He looked dead at the PGA Championship after he buried his tee shot in a bush, but some calm thinking – and using the Rules of Golf to his advantage – saw the young American dodge disaster
It was 218 yards of drama all week. For Rory McIlroy, the 6th at Southern Hills spelled death – his double bogey there on Saturday starting the calamitous run that effectively ended his hopes at the 2022 PGA Championship.
It was even worse for Tiger Woods. He made a treble on his way to a third round 79 and a swift exit from Tulsa.
So when Will Zalatoris bludgeoned his tee shot over the putting green and a cart path into bushes during the final round, you’d have been forgiven for thinking his hopes of lifting the Wanamaker Trophy wouldn’t even get to the turn – never mind the playoff where he was eventually pipped by Justin Thomas.
But, after an exchange with two rules officials that lasted the better part of 15 minutes, the American played onto the green and made a great putt to limit the damage to just a bogey.
What on earth went on? Let’s try and break it down…
Zalatoris decided his ball was unplayable
His ball wasn’t far from going out of bounds. But buried in a bush was only slightly better. Zalatoris located his ball, identified it, and decided to take unplayable ball relief for one penalty stroke. Rule 19 gave him three options under the Rules of Golf: stroke-and-distance, back-on-the-line, and lateral relief.
The first meant going back to the tee, so he clearly wasn’t keen. Back-on-the-line required him to go straight back from the hole through the spot of the original ball so that was no help either.
He opted for lateral relief (Rule 19.2c) and had a two-club relief area from the spot of the original ball. That relief area could be in any area of the course but couldn’t be nearer the hole.
He dropped onto a cart path
Zalatoris was thinking ahead. He was looking at the bush, the path, and a temporary immovable obstruction, before he even took relief for the first time. But you’ve got to go through the process first.
After checking two clubs would be enough to extricate his ball from the bush, and measuring out his relief area, Zalatoris dropped onto the cart path.
The ball didn’t stop in the relief area and, as required in Rule 14.3c, Zalatoris dropped again with the same result.
He then had to place the ball on the spot where that second drop first touched the ground. The trouble was, it wouldn’t stay there either.
So, using Rule 14.2e, he tried to replace it on that spot a second time – only for it to move once more. From there, he had to replace the ball on the nearest spot where it would stay at rest.
There was a temporary immovable obstruction in the way
His ball was now on the path, an immovable obstruction, and an abnormal course condition, from which Zalatoris had the option to take relief under Rule 16.1.
But there was also something else getting in the way. In between the dropped ball and the hole was a TV tower.
This was a temporary immovable obstruction and Zalatoris could take relief from line of sight interference from that.

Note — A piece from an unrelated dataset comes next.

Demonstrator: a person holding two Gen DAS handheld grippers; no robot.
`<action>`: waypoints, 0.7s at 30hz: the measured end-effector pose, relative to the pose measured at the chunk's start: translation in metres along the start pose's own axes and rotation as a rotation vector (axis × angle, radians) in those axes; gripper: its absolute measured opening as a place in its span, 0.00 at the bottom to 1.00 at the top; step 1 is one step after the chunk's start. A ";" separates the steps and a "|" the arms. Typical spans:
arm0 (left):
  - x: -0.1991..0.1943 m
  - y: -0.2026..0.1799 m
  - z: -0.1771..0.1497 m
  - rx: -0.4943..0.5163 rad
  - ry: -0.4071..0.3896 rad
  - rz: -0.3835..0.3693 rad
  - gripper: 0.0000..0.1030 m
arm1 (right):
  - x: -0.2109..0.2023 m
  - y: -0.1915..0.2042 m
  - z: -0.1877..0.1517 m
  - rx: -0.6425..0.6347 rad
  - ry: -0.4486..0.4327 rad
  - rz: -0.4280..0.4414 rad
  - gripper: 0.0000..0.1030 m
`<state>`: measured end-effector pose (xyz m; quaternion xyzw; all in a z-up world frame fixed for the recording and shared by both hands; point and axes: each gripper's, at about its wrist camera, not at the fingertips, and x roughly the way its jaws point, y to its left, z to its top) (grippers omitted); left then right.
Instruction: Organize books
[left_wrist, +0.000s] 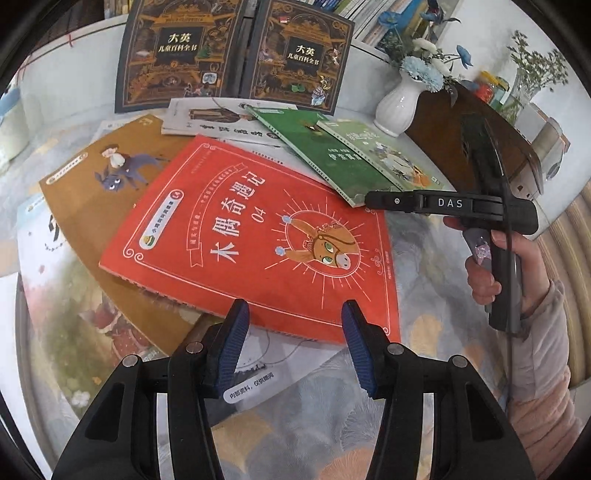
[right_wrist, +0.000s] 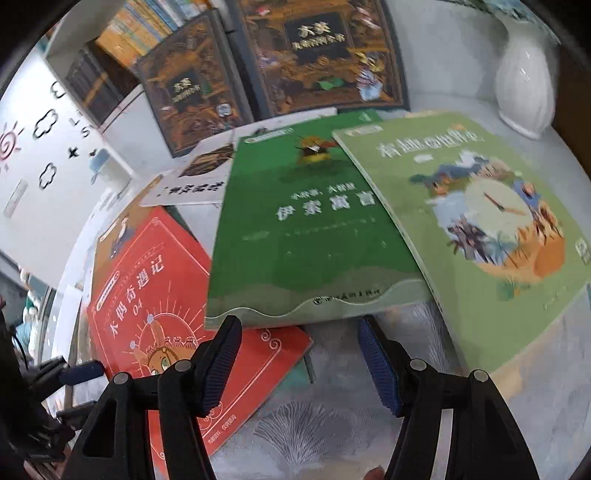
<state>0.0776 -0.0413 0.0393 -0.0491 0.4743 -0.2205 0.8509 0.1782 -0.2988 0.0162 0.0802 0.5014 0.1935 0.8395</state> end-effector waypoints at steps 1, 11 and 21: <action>0.001 0.000 0.001 -0.001 0.002 -0.007 0.48 | 0.000 -0.003 0.001 0.018 -0.002 0.028 0.68; -0.002 0.010 -0.001 -0.025 0.010 -0.002 0.48 | 0.007 0.050 -0.011 -0.211 0.039 0.058 0.69; -0.036 0.049 -0.027 -0.103 -0.011 0.114 0.48 | -0.015 0.133 -0.075 -0.566 0.130 0.120 0.62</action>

It’s covered in Model Local Rule (F-23), which says interference exists when the TIO is on the player’s line of sight to the hole or the ball is, “within one club-length, measured on an equidistant arc from the hole, of a spot where the TIO would be on the player’s direct line of sight to the hole”.
That’s why, in conversation with an official, you heard the referee talking about the “corridor”.
Zalatoris moved clear from the TIO, took relief in a one club-length relief area by dropping and his ball was still on the path.
He played the ball from the cart path
Zalatoris’ ball was now stuck in a seam on the path and he decided to play it from there. Given we’ve already established this was an abnormal course condition, why didn’t he take free relief?
It’s because Rule 16.1 demands that the reference point is the nearest point of complete relief from interference from the condition. Where was that? You’ve got it. It would have been off the path and back towards the bush.
He obviously wasn’t returning there. And so he struck the ball from the path, hit it sweetly to about 10 feet, and somehow holed the putt for one of the craziest bogeys you’ll ever see.